Competition: US & Canada
Naeem Mohaiemen (b. 1969) is a Bangladeshi writer and visual artist, working in Dhaka and New York. Since 1999, he has worked on a series of projects that use the museum as staging ground for pages of an “exploded history book.” The inspiration for this came from The Shobak Tapes (1993–1994), an oral history of the 1971 war that split Pakistan into two nations and created Bangladesh. The collapse of that project under the contradictions of Naeem’s own and prevailing ideas (in Bangladesh) of the “good war” led to his gradual transition to the visual arts as a space where more incomplete, “gray zone” research was possible.
Naeem uses essays, photography, film, and mixed media sculptures to explore borders, wars, and belonging through Bangladesh’s two postcolonial periods (after 1947 and 1971). Inspired by recent scholarship on Haiti’s slave rebellion as the inspiration for “universal history” (including Susan Buck-Morss’ burrowing inside Hegel), his argument is that Bangladesh’s trajectory since 1947 can be a template for understanding the conditions, and possibilities, of postliberation disenchantment.
Projects on the schizophrenia of new borders include Kazi in Nomansland, an exploration of a poet claimed, in contradictory ways (“Muslim poet,” “secular thinker,” etc.), by India, Pakistan, and Bangladesh. The project has shown widely and is in the collection of the British Museum. Other interventions on historical debates include his comprehensive essay response to Sarmila Bose’s revisionist history of the 1971 war—the debate between Bose and Mohaiemen has been reprinted widely, including in Lines of Control: Partition as Productive Space (Johnson Museum).

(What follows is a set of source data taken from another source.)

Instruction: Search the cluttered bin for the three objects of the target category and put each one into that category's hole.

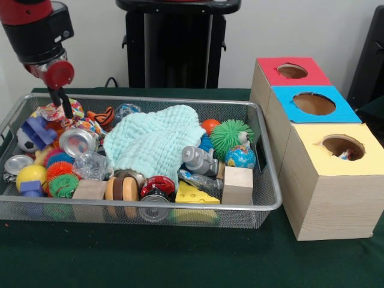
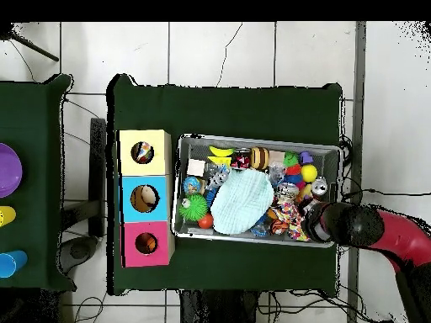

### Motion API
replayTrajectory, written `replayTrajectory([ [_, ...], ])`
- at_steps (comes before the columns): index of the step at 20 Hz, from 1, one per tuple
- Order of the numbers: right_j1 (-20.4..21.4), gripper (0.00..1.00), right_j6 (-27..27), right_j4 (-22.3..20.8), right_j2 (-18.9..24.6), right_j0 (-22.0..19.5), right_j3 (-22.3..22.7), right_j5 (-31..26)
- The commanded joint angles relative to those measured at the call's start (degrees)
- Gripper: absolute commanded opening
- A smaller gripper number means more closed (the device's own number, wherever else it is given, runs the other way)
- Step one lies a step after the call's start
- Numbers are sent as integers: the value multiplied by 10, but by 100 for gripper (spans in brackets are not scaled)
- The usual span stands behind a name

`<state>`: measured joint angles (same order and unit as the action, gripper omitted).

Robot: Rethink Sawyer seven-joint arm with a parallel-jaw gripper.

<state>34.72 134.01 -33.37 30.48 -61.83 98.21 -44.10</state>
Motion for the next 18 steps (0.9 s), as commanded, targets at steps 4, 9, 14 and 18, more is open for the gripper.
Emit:
replayTrajectory([
  [4,-2,100,-102,-53,-9,35,5,-18],
  [9,0,100,-63,-71,-25,39,46,26],
  [14,-13,100,-52,-91,-36,38,55,47],
  [18,-35,100,-44,-112,-45,32,51,78],
])
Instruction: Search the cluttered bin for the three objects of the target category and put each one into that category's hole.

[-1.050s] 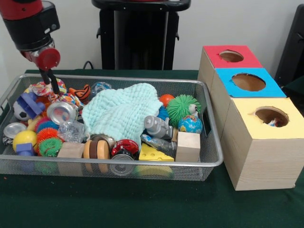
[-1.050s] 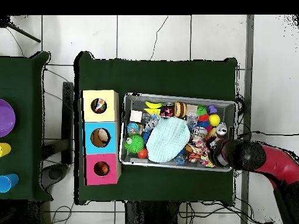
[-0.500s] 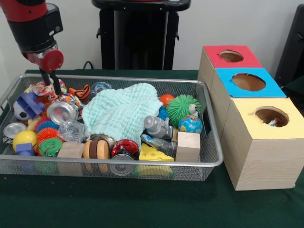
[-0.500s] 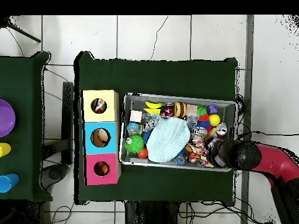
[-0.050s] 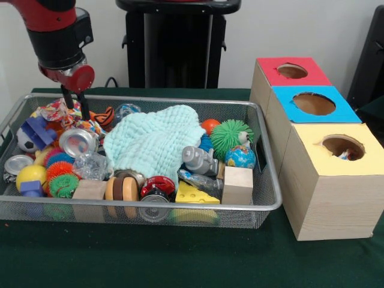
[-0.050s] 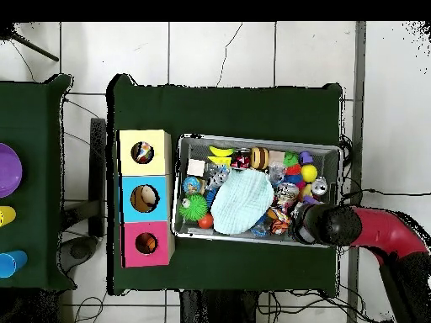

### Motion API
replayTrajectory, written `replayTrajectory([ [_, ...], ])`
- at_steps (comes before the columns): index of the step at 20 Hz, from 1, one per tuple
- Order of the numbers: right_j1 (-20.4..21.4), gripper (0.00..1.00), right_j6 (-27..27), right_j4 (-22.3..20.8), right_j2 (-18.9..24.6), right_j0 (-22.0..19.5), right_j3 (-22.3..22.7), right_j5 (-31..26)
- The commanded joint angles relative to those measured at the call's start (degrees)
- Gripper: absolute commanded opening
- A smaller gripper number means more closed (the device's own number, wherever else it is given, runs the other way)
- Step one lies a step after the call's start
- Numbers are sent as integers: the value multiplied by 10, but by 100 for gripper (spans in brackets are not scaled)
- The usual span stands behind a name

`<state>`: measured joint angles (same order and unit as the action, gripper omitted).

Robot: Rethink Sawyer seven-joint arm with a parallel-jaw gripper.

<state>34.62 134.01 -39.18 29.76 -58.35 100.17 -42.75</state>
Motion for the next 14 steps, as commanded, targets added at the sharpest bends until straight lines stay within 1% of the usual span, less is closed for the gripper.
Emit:
replayTrajectory([
  [1,-38,100,-49,-56,-38,-7,28,65],
  [3,-47,100,-66,-57,-36,-20,25,64],
  [4,-41,100,-85,-49,-30,-31,25,49],
  [5,-34,100,-93,-46,-28,-36,28,42],
  [8,5,100,-135,-29,-15,-66,42,5],
  [11,12,100,-166,-28,-6,-85,40,-18],
  [12,9,100,-175,-33,-4,-92,41,-19],
  [14,12,100,-171,-39,-4,-102,55,-9],
])
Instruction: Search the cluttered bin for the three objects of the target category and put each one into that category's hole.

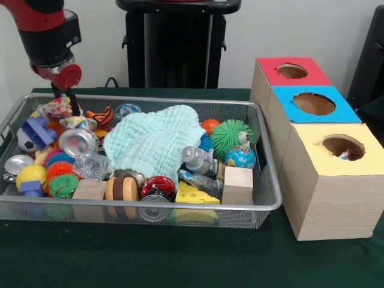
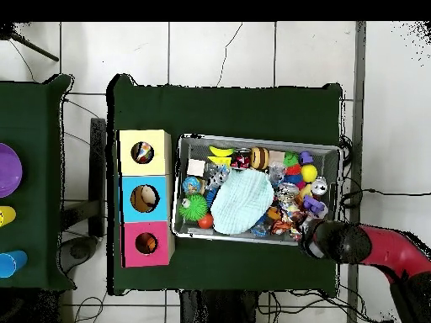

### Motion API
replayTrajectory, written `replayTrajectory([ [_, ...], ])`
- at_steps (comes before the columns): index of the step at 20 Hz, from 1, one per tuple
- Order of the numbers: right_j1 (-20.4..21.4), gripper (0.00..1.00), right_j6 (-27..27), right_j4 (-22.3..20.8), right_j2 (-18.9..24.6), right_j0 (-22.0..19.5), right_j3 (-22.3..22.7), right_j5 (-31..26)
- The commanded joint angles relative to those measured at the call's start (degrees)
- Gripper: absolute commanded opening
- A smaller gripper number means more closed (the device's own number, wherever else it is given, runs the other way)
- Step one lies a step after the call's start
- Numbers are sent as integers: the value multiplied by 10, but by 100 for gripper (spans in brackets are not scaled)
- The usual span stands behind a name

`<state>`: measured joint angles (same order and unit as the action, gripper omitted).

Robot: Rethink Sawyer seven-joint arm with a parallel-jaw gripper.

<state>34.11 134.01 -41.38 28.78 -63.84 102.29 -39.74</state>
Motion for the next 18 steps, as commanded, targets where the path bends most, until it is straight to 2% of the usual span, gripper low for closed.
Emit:
replayTrajectory([
  [1,21,100,-168,-18,7,-51,40,-37],
  [5,55,100,-179,-14,16,-73,69,-45],
  [7,46,100,-176,-21,18,-73,64,-43],
  [11,-6,100,-133,-53,6,-60,57,4],
  [14,-11,100,-87,-68,-1,-45,70,45],
  [15,-10,0,-76,-72,-2,-41,72,49],
  [18,-3,0,-42,-78,-15,-25,75,62],
])
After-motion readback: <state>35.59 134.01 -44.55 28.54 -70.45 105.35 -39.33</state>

From 2001 to 2006, Naeem worked on activist and art projects on globally connected security panic, including through Visible Collective (Disappeared in America). Visible’s work showed widely, including at the Whitney Biennial of American Art (inside “Wrong Gallery”). A related series of projects look at the national security state in Bangladesh that draws expertise and rationale from the post-2001 security-militarized American state. His concerns include the puzzle of how migrants in marginal, liminal, securitized identities in Europe and North America can still support majoritarian and authoritarian behavior in their “home country.” The projects include My Mobile Weighs A Ton, and the anthology Between Ashes and Hope: Chittagong Hill Tracts in the Blind Spot of Bangladesh Nationalism.
Since 2006, Naeem has worked on The young man was (no longer a terrorist), a fragmentary history of the global revolutionary left, through the crucible of Bangladesh’s experience of radical-left movements in the 1970s. Among the project’s chapters is United Red Army, a film about the 1977 hijack of Japan Airlines to Dhaka by the Japanese Red Army. The film was described as “how to make engagements with a revolutionary past meaningful in the sudden eruption of a revolutionary present” (Kaelen Wilson-Goldie, Bidoun), and is in the collection of the Tate Modern. A more recent chapter, Afsan’s Long Day, premiered at MoMA, New York. The young man was project has been supported by Creative Capital, Creative Time, Franklin Furnace, Rhizome, Arts Network Asia, and others. Naeem will work on the next chapter of this research during his Guggenheim Fellowship term. All the project chapters to date will be shown together in summer 2014 at Kunsthalle Basel, and in late 2015 at Iniva, London.
The young man was project explores, through the stories of doomed and defeated (and yet defiant) protagonists, how people put aside the weight of recent history, and continue to invest hope in new movements, in an almost impossible optimism. What lies, in the end, within the capacity for imagining utopia, in spite of contrarian evidence? The language of the work is somewhere between enumeration, whimsy, and darkness. Because of the ironic tone, the projects have sometimes been read as “overly critical” of the left. In discussions, he has stressed that he makes work as a believer in left futures, but with the understanding that tracing where things went wrong is part of such processes. As he writes in the text for Live True Life or Die Trying: “A lover tries again, flower in hand.” However, he acknowledges that irony and distance are complicated devices in contexts where history is never past. The pressure for creating what Naeem has elsewhere called “shothik itihash (correct history)” is suffocating, and he explores the visual arts as a space where contradictory conversations have more space.
Project themes have been described as “gently question the efficacy of activism” (Brian Boucher, Art in America), “not yet disillusioned fully with the capacity of human society” (Vijay Prashad, Take on Art), and “ultimately more illuminating than Jacques Rancière’s microscopic examinations of the utopian kernels” (Ben Davis, ArtNet).